Blogging has only been around, the way we now think of it, for a few years. Of course people aren’t making a living on it yet. It’s a self-publishing medium, and most people will never make a living at it.
Hopefully, the best of the bunch will be able to use it to enhance their careers or make a living. There’s thousands of bloggers, not all are worth reading. The ones who are will float to the top.
Saying that the fact that bloggers are not making money means that it’s a dying fad is ridiculous. How many people make money of their websites. These people clearly just don’t get it.
Sorry, I’m going to have to agree with both of you. Mr Gross snipes at the concept of ‘changing the way people report and access news’, but thats because, I believe, he is looking for a mass shift of focus – a new heirarchy of sensationalists who, like doctors, spoon feed us the last word in official fact with few variations. From that perspective he’s right – I don’t think blogging will create Gods, only shepherds.
The sheer volume of blogs means that searching for details on a story provides just about every take on the subject you could imagine. We have enough information to sift, and are being taught to think. We are faced, in effect, with the shelves of the biggest candy store ever.
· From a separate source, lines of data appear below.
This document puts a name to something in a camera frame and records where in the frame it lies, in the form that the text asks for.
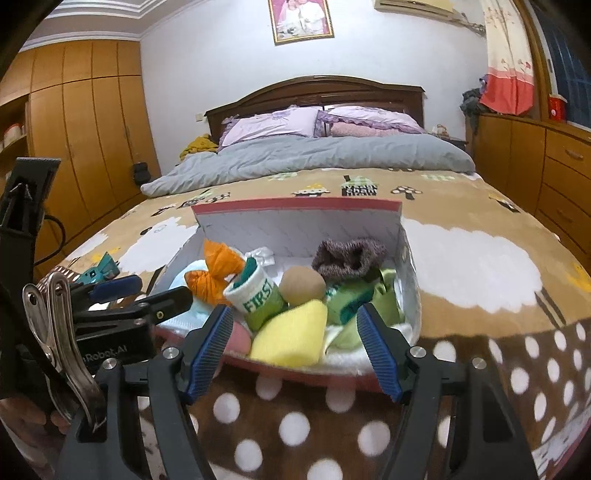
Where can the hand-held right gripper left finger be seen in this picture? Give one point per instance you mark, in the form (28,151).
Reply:
(210,350)

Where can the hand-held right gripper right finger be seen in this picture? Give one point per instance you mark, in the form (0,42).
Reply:
(378,350)

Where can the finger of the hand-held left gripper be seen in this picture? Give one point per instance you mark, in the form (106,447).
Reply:
(115,286)
(166,302)

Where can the blue face mask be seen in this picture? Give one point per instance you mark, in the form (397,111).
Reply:
(182,279)

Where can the pink round pad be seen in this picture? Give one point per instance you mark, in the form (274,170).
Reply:
(240,337)

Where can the white towel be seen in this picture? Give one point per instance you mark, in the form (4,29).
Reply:
(406,331)

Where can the light green cloth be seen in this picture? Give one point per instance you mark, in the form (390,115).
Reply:
(388,300)

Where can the orange cloth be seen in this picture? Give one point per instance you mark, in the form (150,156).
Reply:
(214,277)

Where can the white green sock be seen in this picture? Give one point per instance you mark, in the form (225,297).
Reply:
(254,300)

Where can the yellow sponge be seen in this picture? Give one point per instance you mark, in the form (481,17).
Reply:
(288,337)

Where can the brown knitted sock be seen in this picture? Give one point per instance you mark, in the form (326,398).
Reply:
(346,258)

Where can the white plastic bag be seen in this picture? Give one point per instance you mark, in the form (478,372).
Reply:
(261,256)

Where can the red cardboard box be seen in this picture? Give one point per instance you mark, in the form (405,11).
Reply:
(300,230)

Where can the person's left hand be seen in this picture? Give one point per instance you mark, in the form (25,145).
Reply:
(23,415)

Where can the teal dinosaur toy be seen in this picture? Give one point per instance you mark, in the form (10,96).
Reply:
(101,270)

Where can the black bag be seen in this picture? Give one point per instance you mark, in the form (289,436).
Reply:
(141,173)

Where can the printed sheep blanket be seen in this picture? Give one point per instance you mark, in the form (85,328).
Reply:
(461,258)

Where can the wooden wardrobe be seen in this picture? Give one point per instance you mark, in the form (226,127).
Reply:
(92,138)

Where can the yellow cloth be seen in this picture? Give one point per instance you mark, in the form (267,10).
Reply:
(198,145)

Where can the grey duvet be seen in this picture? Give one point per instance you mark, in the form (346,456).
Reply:
(300,157)

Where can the dark wooden nightstand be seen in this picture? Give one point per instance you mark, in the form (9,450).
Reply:
(458,145)

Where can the pink folded blanket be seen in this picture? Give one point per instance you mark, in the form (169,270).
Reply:
(364,129)

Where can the small beige figurine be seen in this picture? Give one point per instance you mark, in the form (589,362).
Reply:
(440,130)

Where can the lilac ruffled pillow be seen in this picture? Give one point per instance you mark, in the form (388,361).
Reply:
(369,115)

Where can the wooden drawer cabinet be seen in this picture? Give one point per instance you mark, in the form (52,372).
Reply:
(517,152)

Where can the dark wooden headboard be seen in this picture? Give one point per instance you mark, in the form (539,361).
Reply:
(314,90)

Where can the dark clothes pile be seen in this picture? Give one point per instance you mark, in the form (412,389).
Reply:
(472,104)

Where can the red container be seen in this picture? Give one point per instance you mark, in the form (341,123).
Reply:
(557,108)

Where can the floral curtain with red hem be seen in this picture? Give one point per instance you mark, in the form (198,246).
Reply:
(505,64)

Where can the window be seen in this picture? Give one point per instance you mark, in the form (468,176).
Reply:
(563,60)

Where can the framed wall picture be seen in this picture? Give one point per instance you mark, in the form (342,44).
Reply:
(300,21)

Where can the wall air conditioner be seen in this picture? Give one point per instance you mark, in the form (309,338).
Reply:
(411,7)

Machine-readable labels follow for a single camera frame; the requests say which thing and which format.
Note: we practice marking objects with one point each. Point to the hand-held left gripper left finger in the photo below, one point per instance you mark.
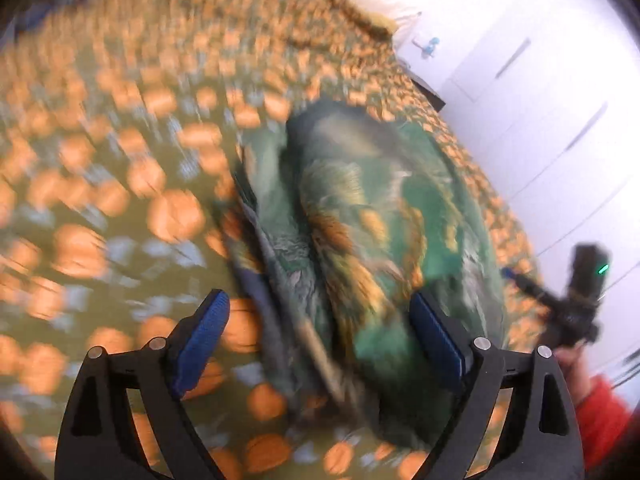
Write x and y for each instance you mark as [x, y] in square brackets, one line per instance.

As with every service industry, we will start to pick and choose who we trust; follow those who allow us to feel rapport and not simply those who stand up and declare themselves experts.
That’s when the new ‘leaders’ will surface, although probably with more influence over a smaller demographic, and likely less durability. Quite honestly, I don’t envy them.
I love journalism and I appreciate reading media stories which gives an insight.